A. PLAYING BODY WIRE RECORDING

15 First, Jones argues that the prosecutor committed misconduct when she ignored the trial court's order that portions of the body wire recording could not be played to the jury. Relying, on State v. Stephans, 47 Wn. App. 600, 604, 736 P.2d 302 (1987), Jones claims that this "[n]oncompliance with court orders constitutes misconduct." Br. of Appellant at 8. We disagree.

16 Before trial, the trial court ruled that the State could play an excerpt from the body wire recording to the jury but could not include any reference to future heroin buys contained in the tape.2 During trial, the State gave jurors copies of the body wire transcript with the excluded evidence redacted3 and then played an excerpt from the body wire recording to the jury. But the State inadvertently failed to stop the recording before the CI told Jones, "My buddy wants heroin if you can do." Ex. 8, at 8. The State stopped the recording before Jones answered.

2 In part, the trial court ruled that any reference to future heroin buys would be inadmissible under ER 404(b).
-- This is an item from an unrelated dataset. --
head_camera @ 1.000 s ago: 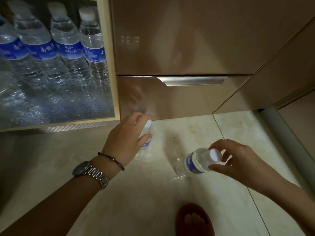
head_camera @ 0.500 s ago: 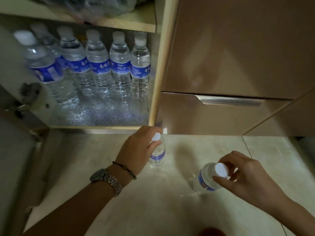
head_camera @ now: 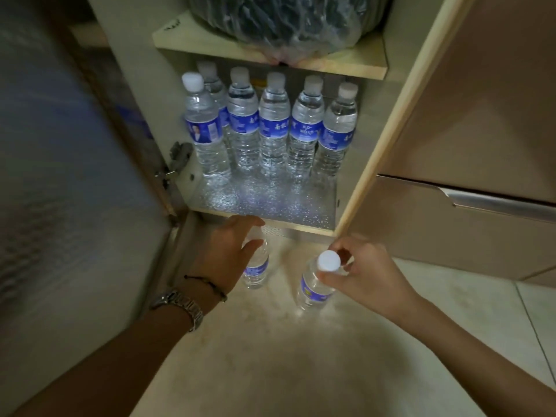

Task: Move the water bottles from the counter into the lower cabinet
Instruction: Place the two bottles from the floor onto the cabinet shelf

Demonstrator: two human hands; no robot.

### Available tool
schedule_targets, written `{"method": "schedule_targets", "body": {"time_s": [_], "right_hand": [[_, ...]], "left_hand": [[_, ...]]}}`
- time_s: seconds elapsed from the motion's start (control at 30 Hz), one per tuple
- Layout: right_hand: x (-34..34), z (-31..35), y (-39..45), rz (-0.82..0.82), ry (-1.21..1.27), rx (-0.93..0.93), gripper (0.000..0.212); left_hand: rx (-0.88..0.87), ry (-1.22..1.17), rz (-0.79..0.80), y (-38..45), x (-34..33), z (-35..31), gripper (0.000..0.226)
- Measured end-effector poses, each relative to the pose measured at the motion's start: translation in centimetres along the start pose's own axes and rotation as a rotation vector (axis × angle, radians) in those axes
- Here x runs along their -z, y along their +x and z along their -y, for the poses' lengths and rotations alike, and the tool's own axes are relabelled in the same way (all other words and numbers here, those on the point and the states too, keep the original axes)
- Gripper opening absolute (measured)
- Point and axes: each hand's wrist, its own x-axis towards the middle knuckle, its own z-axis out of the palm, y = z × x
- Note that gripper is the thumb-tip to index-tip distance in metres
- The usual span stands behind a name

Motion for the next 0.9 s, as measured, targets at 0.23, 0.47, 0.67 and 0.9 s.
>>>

3 It is unclear what document the State handed the jurors. Exhibit 8 is the transcript with the inadmissible portion crossed out, but still readable. The State asked the trial court for a moment to ensure the jurors' copies complied with the trial court's ruling, however, and in argument the State mentioned that it had redacted any reference to future heroin buys in the jurors' copy of the transcript. The jury did not apparently have access to the videotape recording or transcript during its deliberations.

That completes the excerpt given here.